## TASK ITEM
Each line of the data below that holds the word "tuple" is to be reported in full.

Saved entries
────────────────────

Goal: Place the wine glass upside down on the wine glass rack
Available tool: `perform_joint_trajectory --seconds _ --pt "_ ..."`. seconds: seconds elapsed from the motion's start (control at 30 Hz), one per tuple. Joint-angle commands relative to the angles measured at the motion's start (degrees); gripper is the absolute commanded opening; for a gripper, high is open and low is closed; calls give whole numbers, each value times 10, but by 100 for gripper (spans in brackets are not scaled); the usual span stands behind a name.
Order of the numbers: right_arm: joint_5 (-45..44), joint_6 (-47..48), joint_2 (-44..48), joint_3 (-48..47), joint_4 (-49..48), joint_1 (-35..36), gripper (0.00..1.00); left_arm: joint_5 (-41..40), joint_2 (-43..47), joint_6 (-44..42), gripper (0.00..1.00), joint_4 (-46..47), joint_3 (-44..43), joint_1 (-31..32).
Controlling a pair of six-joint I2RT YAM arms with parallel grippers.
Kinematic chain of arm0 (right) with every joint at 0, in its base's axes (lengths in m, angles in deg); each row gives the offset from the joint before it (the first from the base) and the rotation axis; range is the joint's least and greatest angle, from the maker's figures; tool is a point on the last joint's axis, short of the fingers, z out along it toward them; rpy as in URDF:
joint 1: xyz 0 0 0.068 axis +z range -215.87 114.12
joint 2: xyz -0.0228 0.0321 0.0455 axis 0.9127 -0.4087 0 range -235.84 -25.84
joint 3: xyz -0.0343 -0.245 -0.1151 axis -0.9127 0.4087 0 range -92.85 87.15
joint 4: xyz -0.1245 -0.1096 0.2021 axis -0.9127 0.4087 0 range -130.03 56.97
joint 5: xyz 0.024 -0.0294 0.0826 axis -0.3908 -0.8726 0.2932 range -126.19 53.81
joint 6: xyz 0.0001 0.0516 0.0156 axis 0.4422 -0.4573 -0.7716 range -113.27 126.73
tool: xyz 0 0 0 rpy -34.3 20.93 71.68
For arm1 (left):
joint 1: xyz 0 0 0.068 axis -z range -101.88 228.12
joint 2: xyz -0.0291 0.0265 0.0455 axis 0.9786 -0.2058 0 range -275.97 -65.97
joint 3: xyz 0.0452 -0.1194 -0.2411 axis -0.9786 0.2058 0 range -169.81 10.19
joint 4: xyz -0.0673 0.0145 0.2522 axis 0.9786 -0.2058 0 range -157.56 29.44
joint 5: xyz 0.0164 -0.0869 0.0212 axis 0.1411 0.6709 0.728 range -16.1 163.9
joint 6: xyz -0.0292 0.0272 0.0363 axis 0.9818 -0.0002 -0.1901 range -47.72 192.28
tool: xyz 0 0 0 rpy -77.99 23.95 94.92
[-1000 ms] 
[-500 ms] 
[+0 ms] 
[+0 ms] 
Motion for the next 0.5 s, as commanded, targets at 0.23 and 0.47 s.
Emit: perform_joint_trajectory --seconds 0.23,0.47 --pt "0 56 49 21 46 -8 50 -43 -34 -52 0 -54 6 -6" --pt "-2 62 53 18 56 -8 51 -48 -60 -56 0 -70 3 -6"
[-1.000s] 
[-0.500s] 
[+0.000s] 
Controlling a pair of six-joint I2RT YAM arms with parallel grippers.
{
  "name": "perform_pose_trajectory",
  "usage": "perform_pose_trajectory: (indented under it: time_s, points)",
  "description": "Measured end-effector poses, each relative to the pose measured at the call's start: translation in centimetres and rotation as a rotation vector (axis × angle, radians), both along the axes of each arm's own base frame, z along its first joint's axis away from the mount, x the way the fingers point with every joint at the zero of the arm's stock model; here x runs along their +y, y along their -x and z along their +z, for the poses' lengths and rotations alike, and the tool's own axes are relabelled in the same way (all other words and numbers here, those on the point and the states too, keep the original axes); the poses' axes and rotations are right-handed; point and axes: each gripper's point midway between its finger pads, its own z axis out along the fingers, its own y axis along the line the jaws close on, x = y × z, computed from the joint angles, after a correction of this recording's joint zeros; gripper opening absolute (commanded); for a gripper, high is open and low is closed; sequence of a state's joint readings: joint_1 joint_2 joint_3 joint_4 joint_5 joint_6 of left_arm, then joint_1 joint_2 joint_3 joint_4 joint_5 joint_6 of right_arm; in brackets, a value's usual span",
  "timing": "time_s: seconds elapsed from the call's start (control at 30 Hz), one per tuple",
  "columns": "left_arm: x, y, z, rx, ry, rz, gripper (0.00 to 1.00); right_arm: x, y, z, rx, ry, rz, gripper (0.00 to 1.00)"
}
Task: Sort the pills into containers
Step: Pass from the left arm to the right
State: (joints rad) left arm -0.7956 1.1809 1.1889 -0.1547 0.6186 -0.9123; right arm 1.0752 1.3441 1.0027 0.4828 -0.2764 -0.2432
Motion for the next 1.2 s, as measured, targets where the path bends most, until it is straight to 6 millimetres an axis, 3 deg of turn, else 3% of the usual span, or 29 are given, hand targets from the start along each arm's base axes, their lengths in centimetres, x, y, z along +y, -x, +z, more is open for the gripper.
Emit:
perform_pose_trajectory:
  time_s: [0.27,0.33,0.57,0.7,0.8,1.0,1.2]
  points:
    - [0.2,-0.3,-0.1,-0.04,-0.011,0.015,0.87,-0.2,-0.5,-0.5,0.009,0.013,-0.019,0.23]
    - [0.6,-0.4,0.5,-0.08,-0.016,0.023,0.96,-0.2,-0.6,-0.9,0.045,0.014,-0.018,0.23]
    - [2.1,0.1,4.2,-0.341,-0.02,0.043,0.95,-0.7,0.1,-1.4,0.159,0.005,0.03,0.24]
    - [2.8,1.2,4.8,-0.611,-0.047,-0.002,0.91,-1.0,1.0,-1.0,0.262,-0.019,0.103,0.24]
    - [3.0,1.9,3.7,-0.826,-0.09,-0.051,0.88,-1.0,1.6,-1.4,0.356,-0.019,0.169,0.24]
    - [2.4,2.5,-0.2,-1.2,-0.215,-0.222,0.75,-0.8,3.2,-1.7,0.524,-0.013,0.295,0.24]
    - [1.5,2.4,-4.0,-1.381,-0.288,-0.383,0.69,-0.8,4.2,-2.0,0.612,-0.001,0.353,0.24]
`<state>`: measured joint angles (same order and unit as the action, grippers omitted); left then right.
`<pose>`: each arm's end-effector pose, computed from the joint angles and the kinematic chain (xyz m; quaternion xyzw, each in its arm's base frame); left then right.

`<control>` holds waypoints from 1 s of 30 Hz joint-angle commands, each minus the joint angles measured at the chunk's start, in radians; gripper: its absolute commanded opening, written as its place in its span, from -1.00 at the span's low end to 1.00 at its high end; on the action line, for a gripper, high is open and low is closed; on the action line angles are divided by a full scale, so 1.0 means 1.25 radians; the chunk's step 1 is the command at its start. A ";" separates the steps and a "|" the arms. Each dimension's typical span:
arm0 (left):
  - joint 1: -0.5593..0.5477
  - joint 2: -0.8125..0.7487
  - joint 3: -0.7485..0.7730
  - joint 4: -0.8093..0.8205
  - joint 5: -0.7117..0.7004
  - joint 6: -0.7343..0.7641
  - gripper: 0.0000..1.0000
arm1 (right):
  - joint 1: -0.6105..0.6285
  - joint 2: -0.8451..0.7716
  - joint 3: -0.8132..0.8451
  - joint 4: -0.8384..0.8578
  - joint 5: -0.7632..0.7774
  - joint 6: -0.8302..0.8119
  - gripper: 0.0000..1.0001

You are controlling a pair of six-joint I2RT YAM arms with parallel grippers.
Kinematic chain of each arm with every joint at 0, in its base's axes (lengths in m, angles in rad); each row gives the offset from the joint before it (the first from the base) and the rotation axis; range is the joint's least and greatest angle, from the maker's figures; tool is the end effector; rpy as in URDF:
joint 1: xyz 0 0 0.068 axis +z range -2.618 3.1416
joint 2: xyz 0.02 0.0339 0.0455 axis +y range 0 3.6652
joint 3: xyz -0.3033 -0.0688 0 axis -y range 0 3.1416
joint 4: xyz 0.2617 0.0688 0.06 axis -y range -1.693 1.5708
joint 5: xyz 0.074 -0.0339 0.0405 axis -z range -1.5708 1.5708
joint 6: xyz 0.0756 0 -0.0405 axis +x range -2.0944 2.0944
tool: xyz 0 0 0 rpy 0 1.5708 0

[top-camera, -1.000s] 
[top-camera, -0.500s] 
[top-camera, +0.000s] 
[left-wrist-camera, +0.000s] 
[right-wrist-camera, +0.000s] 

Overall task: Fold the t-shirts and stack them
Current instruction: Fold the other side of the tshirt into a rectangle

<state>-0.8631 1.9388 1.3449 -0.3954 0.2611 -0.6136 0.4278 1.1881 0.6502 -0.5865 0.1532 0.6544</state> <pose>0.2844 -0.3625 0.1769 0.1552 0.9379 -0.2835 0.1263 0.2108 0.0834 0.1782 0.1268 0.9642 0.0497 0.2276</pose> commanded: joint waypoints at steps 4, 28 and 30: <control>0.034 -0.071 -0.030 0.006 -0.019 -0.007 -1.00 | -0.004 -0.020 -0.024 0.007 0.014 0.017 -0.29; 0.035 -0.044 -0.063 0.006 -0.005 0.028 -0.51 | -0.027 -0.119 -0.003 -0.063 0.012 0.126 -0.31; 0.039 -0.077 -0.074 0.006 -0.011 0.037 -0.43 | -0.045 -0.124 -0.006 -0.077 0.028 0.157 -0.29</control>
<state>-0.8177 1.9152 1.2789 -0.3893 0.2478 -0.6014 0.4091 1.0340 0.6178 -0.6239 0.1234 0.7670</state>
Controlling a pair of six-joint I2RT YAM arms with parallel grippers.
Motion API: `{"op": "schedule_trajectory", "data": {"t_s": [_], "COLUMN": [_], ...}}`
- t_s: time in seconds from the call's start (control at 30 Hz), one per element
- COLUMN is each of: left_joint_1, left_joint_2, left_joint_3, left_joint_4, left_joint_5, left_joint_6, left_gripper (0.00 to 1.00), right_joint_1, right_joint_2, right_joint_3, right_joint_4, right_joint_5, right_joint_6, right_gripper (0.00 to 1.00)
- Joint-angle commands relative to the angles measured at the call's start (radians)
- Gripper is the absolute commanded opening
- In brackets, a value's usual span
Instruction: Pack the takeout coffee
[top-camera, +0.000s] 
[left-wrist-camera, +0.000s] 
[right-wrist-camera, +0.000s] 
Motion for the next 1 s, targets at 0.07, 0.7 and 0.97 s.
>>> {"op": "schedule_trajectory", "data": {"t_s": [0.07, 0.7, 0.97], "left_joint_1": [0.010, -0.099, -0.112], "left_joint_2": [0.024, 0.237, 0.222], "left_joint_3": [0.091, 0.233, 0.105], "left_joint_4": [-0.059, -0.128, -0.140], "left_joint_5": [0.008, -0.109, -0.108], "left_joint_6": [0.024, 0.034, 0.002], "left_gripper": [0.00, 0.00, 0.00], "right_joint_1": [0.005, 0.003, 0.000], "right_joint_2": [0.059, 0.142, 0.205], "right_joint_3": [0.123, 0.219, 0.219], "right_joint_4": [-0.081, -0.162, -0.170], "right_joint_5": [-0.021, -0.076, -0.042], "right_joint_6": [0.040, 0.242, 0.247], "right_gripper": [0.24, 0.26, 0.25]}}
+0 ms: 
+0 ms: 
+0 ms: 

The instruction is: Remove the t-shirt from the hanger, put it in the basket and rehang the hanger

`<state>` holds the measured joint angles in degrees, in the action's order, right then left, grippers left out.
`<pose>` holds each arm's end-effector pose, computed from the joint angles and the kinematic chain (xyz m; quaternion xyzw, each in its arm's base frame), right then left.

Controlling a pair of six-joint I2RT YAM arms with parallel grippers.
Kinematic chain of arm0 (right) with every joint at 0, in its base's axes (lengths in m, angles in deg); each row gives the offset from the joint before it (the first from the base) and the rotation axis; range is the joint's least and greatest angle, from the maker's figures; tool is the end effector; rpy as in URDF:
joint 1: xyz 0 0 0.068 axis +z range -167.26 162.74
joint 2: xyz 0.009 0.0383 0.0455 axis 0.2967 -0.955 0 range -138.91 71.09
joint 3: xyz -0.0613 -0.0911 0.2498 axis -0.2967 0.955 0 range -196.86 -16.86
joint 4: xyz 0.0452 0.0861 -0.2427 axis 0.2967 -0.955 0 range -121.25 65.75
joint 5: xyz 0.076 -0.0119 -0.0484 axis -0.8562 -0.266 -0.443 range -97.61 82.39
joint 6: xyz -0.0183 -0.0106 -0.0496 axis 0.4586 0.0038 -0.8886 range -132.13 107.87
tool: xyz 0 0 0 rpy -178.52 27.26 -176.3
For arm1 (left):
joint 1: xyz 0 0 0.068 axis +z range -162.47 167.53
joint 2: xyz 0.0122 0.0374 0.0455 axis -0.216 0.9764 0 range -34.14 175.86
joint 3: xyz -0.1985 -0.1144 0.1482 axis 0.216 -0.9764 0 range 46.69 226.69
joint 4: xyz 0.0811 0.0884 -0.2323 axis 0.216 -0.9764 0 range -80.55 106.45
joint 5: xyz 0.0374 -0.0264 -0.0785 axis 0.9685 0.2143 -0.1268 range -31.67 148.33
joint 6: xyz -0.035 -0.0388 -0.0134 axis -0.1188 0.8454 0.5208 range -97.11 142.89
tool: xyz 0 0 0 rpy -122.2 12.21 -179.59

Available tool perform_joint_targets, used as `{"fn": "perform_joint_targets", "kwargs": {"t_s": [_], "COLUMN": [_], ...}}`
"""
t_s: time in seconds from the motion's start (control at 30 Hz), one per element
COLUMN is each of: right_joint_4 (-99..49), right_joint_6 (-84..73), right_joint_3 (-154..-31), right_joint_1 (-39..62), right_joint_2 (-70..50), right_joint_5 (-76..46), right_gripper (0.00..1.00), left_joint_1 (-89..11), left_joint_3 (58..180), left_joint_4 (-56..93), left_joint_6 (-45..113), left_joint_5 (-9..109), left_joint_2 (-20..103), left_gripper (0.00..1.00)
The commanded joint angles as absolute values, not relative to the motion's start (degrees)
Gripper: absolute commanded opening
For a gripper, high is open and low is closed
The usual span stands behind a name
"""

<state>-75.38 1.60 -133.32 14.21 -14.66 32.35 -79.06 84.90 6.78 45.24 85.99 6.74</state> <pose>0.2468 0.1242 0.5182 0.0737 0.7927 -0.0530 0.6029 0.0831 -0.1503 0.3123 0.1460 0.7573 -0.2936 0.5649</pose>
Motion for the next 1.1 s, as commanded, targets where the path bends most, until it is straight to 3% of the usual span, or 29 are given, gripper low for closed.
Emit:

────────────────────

## ANSWER BELOW
Available tool: `perform_joint_trajectory --seconds _ --pt "_ ..."`. seconds: seconds elapsed from the motion's start (control at 30 Hz), one per tuple. Joint-angle commands relative to the angles measured at the motion's start (degrees); gripper is the absolute commanded opening; for a gripper, high is open and low is closed; calls give whole numbers, each value times 10, but by 100 for gripper (spans in brackets are not scaled); the usual span stands behind a name.
  "timing": "time_s: seconds elapsed from the call's start (control at 30 Hz), one per tuple",

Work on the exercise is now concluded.